Data shown

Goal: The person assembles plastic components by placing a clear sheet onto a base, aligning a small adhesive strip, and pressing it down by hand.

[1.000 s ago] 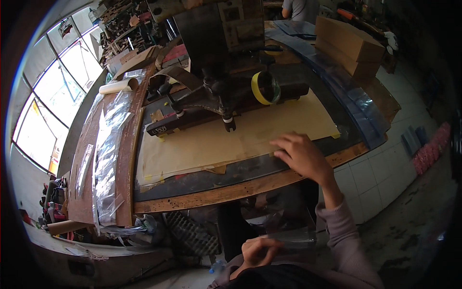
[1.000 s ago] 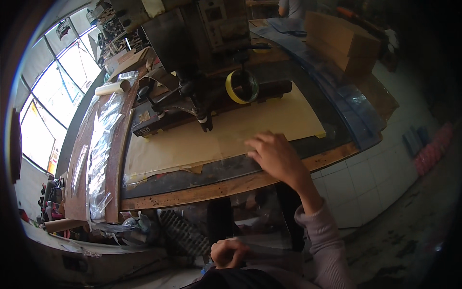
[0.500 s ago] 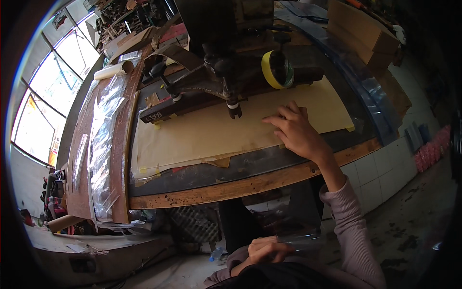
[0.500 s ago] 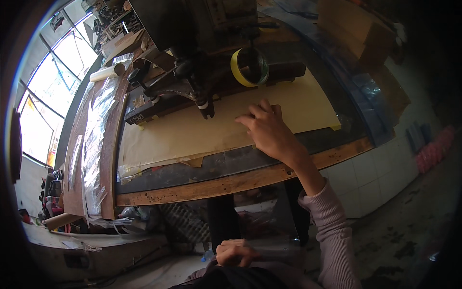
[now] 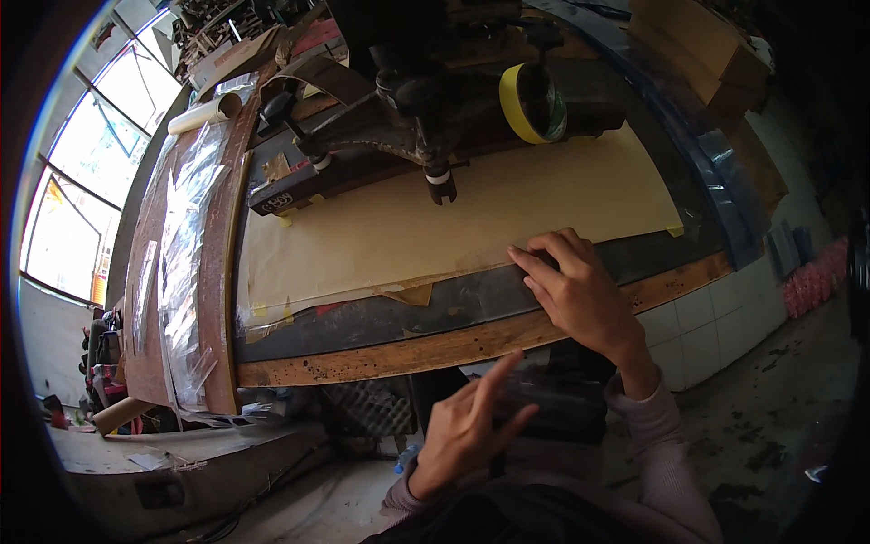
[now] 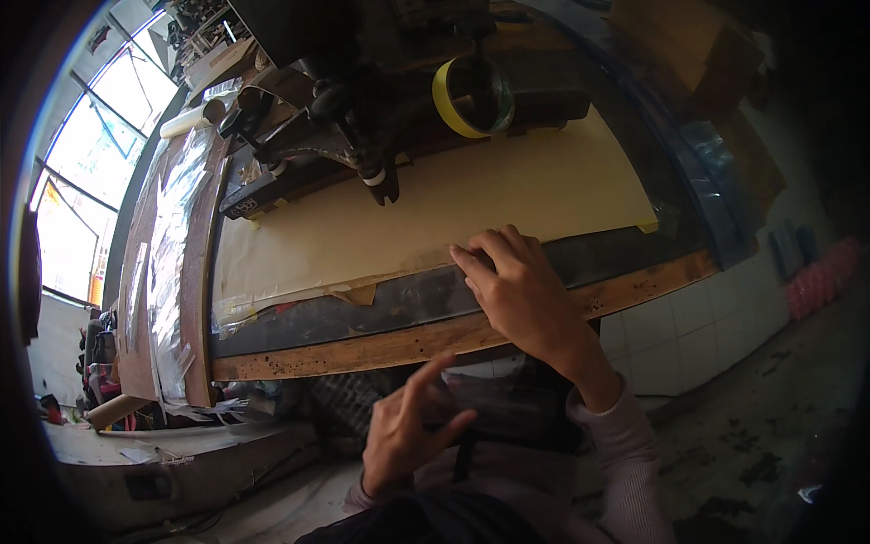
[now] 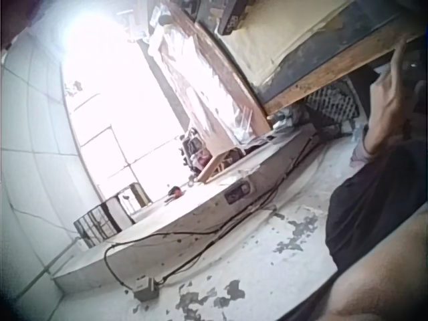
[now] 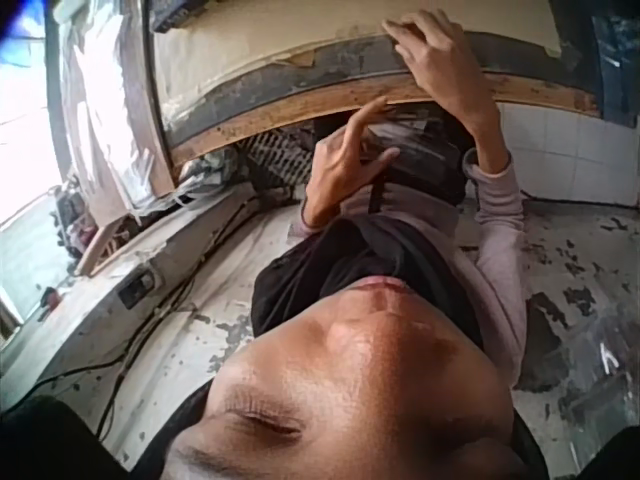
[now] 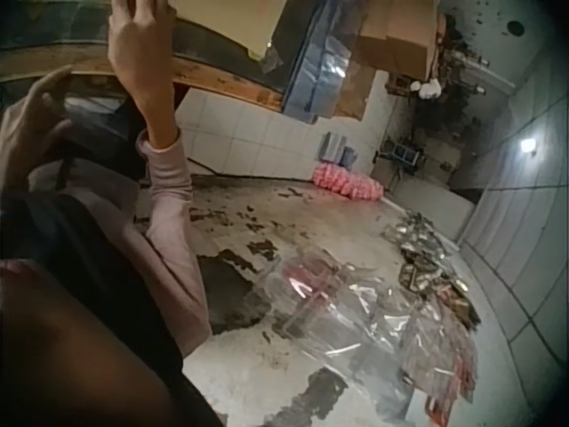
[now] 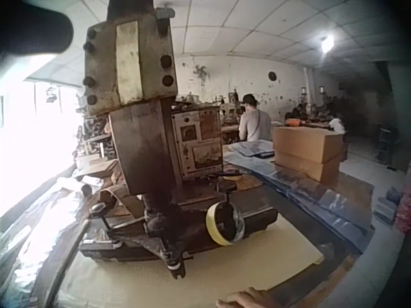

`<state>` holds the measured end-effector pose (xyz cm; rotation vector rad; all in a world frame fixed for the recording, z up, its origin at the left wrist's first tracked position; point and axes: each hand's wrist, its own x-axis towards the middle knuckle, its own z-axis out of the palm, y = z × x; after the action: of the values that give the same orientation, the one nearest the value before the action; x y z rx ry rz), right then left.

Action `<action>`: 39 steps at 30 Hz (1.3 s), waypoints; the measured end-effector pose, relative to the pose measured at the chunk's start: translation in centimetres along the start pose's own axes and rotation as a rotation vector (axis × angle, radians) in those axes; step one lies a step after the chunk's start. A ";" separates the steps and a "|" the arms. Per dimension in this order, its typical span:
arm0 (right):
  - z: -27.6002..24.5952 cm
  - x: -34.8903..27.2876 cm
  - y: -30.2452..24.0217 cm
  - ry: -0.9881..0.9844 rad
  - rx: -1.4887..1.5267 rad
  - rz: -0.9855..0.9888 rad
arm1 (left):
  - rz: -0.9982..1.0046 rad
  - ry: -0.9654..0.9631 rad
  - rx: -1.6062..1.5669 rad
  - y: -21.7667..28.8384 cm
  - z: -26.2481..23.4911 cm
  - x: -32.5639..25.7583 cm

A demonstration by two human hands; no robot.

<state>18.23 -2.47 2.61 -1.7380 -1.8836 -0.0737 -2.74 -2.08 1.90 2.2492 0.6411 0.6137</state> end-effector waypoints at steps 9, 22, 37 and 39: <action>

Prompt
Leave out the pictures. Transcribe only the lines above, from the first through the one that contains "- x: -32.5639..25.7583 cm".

Your response
Goal: The person assembles plastic components by placing a clear sheet onto a base, aligning a small adhesive strip, and pressing it down by hand.

[1.000 s ago] 
[1.000 s ago] 
[0.500 s ago] 
[0.500 s ago] 
[now] 
[now] 
[now] 
[now] 
[now] 
[now] 

`<state>` holds the measured end-effector pose (xyz cm; rotation vector rad; all in a world frame fixed for the recording, z up, its origin at the left wrist's first tracked position; point and axes: each hand's wrist, its own x-axis towards the middle knuckle, its own z-axis out of the palm, y = z × x; after the action: of the values that give the same orientation, the one nearest the value before the action; x y z rx ry rz), right then left.

Action `<action>`: 39 steps at 30 Hz (1.3 s), waypoints; the measured end-effector pose, relative to the pose measured at the chunk's start: translation in centimetres along the start pose's own axes and rotation as a rotation vector (axis × angle, radians) in those axes; step one lies a step after the chunk's start. A ";" separates the steps and a "|" the arms. Per dimension in this order, its typical span:
arm0 (right):
  - z: -27.6002..24.5952 cm
  - x: -34.8903..27.2876 cm
  - y: -30.2452..24.0217 cm
  - ry: -0.9881..0.9844 rad
  - rx: -1.4887..1.5267 rad
  - rz: -0.9855..0.9888 rad
arm1 (left):
  - rz: -0.9982..1.0046 rad
  - ry: -0.9654..0.9631 rad
  - rx: -1.6062..1.5669 rad
  - y: -21.7667..28.8384 cm
  - z: -26.2481..23.4911 cm
  - x: -32.5639..25.7583 cm

The complete answer has been presented.